§ **Task brief**:
Search the data below for the string "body" and copy all lines where it shows up.

#### Data excerpt ####

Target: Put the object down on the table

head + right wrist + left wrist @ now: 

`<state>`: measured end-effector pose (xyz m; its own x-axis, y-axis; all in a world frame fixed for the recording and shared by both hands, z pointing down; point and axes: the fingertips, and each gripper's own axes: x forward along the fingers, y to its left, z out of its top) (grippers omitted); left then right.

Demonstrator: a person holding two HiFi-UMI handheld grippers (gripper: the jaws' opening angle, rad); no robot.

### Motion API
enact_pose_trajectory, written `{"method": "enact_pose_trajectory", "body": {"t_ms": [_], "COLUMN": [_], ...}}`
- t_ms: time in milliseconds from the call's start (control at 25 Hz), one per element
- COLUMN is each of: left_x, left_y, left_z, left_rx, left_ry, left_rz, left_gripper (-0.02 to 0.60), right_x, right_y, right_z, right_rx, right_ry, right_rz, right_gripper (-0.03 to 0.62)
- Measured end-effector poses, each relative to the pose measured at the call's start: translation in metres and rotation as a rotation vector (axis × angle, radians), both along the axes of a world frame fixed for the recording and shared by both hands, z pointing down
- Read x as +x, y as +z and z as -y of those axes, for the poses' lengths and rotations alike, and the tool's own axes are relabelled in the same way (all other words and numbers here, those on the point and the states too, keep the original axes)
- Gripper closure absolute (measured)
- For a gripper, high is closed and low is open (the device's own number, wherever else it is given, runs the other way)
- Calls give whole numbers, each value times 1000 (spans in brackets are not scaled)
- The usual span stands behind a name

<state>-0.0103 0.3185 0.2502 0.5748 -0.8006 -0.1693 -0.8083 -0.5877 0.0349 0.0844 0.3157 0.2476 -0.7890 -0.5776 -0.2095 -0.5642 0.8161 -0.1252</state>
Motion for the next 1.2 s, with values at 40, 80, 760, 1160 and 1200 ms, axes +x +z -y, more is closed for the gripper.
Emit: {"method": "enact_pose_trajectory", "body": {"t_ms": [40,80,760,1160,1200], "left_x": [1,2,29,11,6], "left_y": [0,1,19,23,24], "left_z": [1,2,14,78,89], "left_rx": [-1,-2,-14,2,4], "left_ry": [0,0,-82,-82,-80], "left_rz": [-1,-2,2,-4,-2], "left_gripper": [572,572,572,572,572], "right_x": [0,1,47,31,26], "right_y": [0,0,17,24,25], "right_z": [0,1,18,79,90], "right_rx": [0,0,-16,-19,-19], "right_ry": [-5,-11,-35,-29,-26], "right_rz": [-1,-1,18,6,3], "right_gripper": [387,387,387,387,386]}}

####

§ **Exercise solution**:
enact_pose_trajectory, written `{"method": "enact_pose_trajectory", "body": {"t_ms": [_], "COLUMN": [_], ...}}`
Emit: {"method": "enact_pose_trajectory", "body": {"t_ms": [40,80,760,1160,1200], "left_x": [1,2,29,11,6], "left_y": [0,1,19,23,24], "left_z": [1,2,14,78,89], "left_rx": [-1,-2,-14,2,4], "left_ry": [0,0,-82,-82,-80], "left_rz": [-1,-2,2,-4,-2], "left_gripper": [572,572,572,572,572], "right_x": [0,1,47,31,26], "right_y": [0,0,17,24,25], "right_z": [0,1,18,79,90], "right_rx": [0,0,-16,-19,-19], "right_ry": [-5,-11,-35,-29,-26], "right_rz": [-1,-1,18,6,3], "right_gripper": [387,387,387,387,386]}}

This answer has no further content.